Nuestro caso cae a la mitad de los dos ejemplos anteriores. La integración de la economía mexicana con la de E.U.A. y Canadá ha implicado la adopción de nuevas reglas del juego, de nuevos criterios de producción, calidad, seguridad y protección ambiental. En algunos casos eso ha obligado a la homologación de nuestras regulaciones, pero en otros ha implicado transformar no sólo la legislación, sino también las concepciones que han dominado el panorama económico por años. Algunas empresas llevan ya una década o más en ese proceso y, sin duda, el resto de la planta productiva tendrá que hacer lo propio en el futuro mediato. La noción de que siempre podremos valernos de soluciones ad-hoc, de parches o de procesos autónomos, como los que caracterizan a buena parte de las empresas chicas o medianas, tendrá que desaparecer y, con ello, toda una manera de pensar.

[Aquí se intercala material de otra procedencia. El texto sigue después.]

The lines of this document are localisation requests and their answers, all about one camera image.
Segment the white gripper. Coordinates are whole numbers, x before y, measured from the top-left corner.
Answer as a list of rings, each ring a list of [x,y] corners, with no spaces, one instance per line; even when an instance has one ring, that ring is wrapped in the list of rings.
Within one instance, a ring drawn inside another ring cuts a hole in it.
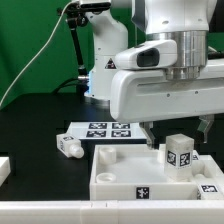
[[[195,80],[168,81],[163,70],[119,71],[111,84],[110,114],[120,123],[140,122],[149,148],[153,123],[200,116],[197,141],[206,143],[214,116],[224,112],[224,59],[209,60]]]

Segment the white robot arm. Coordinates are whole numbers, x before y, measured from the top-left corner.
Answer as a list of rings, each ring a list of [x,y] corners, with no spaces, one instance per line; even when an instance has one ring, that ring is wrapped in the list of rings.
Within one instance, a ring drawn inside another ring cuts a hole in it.
[[[93,26],[87,97],[113,119],[137,122],[155,144],[155,121],[198,116],[206,134],[224,112],[224,58],[208,57],[217,0],[71,0]]]

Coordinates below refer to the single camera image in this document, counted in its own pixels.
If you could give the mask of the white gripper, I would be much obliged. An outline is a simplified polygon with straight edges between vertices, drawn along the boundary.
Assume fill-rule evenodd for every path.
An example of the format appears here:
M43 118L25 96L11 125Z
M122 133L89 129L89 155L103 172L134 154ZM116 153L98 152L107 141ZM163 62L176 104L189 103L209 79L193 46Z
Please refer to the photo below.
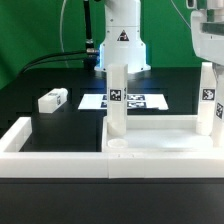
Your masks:
M224 66L224 0L186 0L195 54Z

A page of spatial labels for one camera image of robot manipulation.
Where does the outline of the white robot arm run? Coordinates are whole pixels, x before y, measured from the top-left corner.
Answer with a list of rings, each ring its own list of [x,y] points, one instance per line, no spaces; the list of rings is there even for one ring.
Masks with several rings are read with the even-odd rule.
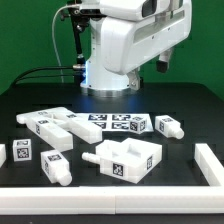
[[[189,36],[192,0],[82,0],[90,18],[91,56],[82,92],[118,97],[140,88],[140,66],[157,57],[165,72],[175,45]]]

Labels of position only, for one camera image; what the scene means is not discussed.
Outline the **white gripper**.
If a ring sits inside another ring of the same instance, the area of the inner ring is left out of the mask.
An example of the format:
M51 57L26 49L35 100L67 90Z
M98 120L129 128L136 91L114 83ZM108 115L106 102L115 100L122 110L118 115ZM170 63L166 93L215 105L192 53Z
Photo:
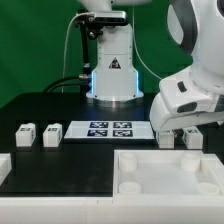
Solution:
M164 132L222 121L224 111L171 113L161 94L157 94L152 102L149 118L154 131Z

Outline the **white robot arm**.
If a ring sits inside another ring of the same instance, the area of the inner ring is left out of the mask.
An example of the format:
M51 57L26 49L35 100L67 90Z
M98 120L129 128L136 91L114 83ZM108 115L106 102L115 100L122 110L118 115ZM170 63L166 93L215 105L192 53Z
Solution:
M151 0L78 0L98 39L88 98L125 102L142 95L132 66L131 26L114 6ZM170 0L167 28L193 63L162 79L149 118L157 132L224 120L224 0Z

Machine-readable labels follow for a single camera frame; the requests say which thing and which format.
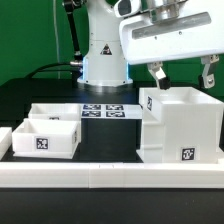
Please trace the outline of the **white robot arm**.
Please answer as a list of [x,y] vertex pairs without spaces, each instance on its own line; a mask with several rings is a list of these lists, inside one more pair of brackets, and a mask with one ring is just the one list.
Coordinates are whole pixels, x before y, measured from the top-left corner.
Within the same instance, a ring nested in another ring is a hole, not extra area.
[[89,52],[81,81],[119,86],[128,64],[145,64],[160,89],[170,87],[165,61],[200,58],[199,80],[215,85],[214,69],[224,54],[224,0],[87,0]]

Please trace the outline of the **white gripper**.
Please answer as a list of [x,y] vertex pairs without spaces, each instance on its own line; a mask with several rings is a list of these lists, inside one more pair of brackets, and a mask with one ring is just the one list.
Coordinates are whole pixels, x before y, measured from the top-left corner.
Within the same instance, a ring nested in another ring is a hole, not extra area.
[[217,54],[224,53],[224,0],[118,0],[114,11],[125,59],[148,63],[159,89],[170,88],[161,61],[194,57],[202,57],[201,86],[215,86]]

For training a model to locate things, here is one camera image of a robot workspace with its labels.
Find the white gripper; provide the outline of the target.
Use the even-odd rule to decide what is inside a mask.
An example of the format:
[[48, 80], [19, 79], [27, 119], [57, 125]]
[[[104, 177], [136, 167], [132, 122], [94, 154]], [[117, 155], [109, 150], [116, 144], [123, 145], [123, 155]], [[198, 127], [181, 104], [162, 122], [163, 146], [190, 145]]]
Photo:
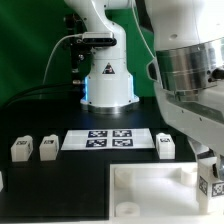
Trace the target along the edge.
[[158, 83], [154, 90], [164, 121], [189, 136], [197, 163], [215, 162], [213, 151], [224, 155], [224, 83], [200, 91], [197, 102], [179, 102]]

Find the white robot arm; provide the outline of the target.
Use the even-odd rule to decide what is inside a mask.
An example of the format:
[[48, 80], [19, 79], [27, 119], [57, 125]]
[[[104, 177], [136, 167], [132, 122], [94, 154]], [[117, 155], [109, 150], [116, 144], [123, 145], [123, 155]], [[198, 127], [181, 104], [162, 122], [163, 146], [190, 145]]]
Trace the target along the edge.
[[132, 8], [138, 24], [154, 34], [147, 65], [164, 121], [189, 137], [197, 153], [224, 161], [224, 0], [64, 0], [87, 31], [93, 64], [81, 104], [98, 113], [133, 105], [125, 31], [107, 19], [111, 9]]

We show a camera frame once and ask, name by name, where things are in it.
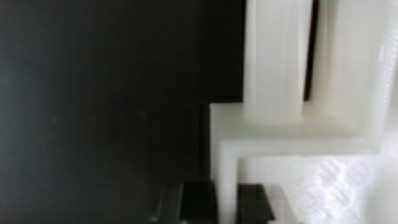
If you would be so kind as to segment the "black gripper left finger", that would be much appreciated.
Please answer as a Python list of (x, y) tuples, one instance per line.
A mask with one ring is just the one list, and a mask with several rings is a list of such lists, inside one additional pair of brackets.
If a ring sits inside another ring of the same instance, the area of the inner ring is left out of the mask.
[(214, 186), (209, 181), (163, 186), (154, 224), (216, 224)]

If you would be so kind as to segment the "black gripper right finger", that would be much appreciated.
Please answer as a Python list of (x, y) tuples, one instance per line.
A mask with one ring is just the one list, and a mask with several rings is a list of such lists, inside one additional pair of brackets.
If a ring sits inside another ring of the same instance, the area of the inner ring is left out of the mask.
[(239, 184), (236, 224), (268, 224), (273, 220), (275, 215), (262, 186)]

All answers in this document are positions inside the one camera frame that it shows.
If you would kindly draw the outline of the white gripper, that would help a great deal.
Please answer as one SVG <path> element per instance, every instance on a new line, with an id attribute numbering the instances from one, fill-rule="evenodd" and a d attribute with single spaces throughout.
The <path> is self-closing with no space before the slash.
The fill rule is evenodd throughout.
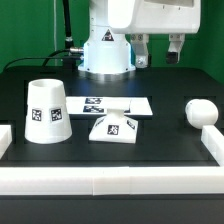
<path id="1" fill-rule="evenodd" d="M 201 0 L 108 0 L 109 26 L 115 33 L 132 34 L 137 68 L 149 63 L 148 34 L 170 34 L 166 62 L 177 64 L 184 34 L 197 33 L 200 19 Z"/>

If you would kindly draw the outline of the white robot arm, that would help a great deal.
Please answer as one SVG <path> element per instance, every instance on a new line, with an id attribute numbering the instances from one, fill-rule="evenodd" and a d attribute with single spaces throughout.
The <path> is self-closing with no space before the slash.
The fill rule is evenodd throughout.
<path id="1" fill-rule="evenodd" d="M 81 71 L 117 75 L 145 68 L 151 34 L 167 34 L 166 61 L 180 59 L 185 36 L 199 30 L 201 0 L 89 0 L 90 35 Z"/>

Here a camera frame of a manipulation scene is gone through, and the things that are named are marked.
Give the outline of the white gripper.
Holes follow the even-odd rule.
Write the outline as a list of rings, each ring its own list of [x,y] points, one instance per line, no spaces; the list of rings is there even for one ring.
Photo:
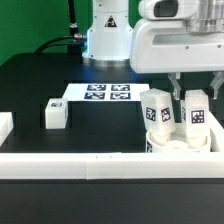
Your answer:
[[[184,21],[148,21],[134,27],[130,65],[136,73],[169,73],[173,97],[181,98],[180,72],[214,72],[212,98],[224,83],[224,32],[212,34],[186,31]]]

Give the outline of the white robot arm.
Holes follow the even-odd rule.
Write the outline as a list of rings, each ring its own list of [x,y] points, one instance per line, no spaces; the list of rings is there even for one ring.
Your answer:
[[[182,73],[211,71],[211,96],[217,97],[224,84],[224,0],[140,0],[135,26],[128,21],[129,0],[92,2],[86,63],[166,73],[176,98]]]

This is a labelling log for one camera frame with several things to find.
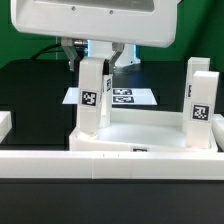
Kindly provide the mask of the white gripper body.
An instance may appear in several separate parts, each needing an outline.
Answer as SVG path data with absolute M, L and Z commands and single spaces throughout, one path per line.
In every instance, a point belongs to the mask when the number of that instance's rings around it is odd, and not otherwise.
M 177 0 L 10 0 L 23 33 L 166 48 L 173 43 Z

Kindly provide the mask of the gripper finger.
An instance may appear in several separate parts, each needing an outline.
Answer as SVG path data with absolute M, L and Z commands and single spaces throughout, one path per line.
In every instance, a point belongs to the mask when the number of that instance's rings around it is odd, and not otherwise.
M 75 71 L 80 62 L 74 40 L 68 37 L 61 38 L 61 46 L 69 59 L 69 67 L 72 72 Z
M 112 50 L 114 51 L 110 59 L 105 59 L 103 64 L 103 74 L 110 75 L 113 73 L 114 66 L 120 55 L 124 50 L 124 44 L 122 43 L 112 43 Z

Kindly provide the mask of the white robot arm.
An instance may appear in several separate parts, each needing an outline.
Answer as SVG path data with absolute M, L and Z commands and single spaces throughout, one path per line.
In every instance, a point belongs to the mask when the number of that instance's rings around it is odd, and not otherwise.
M 55 36 L 75 68 L 74 41 L 90 44 L 88 54 L 110 66 L 136 62 L 136 48 L 166 48 L 176 35 L 179 0 L 10 0 L 17 31 Z

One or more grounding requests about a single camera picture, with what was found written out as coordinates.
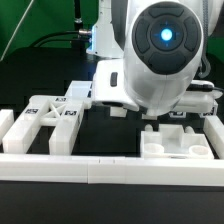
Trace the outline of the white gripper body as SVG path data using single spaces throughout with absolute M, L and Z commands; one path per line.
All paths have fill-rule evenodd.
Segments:
M 92 100 L 132 111 L 142 109 L 144 113 L 206 113 L 218 98 L 218 91 L 211 82 L 194 80 L 194 70 L 157 74 L 142 62 L 103 60 L 93 77 Z

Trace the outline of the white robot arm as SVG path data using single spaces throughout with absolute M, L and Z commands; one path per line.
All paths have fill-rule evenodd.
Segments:
M 101 0 L 88 53 L 100 56 L 96 104 L 160 116 L 209 112 L 207 38 L 224 0 Z

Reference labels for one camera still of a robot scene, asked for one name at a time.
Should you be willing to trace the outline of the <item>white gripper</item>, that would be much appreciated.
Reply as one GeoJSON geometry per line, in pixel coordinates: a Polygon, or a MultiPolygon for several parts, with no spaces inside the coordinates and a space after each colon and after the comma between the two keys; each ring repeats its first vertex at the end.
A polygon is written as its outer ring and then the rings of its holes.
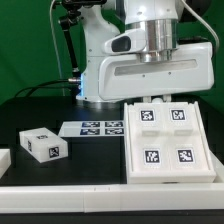
{"type": "Polygon", "coordinates": [[[142,63],[137,54],[111,56],[99,69],[99,96],[105,100],[169,95],[210,89],[214,84],[212,45],[180,45],[172,59],[142,63]]]}

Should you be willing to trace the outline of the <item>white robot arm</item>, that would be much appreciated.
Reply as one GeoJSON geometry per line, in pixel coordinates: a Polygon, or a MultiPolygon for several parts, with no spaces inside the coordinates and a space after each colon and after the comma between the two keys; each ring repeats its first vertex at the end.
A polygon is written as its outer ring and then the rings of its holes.
{"type": "Polygon", "coordinates": [[[87,65],[79,100],[116,102],[213,86],[219,44],[177,40],[185,11],[202,19],[187,0],[109,0],[105,6],[123,11],[125,31],[107,22],[99,6],[81,9],[87,65]]]}

Las consecuencias de la integración para la economía y las empresas mexicanas van a ser enormes. Cualquiera que observe los reportes anuales de las empresas mexicanas más exitosas, va a encontrar que los criterios de producción actuales tienen poco o nada que ver con la manera en que se producía en el país años atrás. Ahora, esos criterios están en sintonía con los estándares de calidad, eficiencia, salud financiera y demás que caracterizan al mundo internacional. De una manera u otra, el resto de las empresas mexicanas, desde el changarro de la esquina hasta la empresa que ha sufrido los embates de la competencia del exterior sin mayor éxito, tendrá que adaptarse. Sin duda, muchas empresas fracasarán en el camino, por lo que es crucial el desarrollo de políticas gubernamentales -a nivel tanto federal como estatal- diseñadas no para salvar lo insalvable, sino para facilitar la constitución de nuevas empresas y la transferencia de activos de unas a otras. Lo crucial no es mantener la planta productiva como está, sino avanzar hacia la construcción y consolidación de una economía moderna y competitiva a partir de la transformación de lo que existe en la actualidad. Además, en esta época crítica, sólo así se logrará compensar los mayores costos de producción y exportación que entrañarán las crecientes medidas de seguridad con que tienen que lidiar las empresas.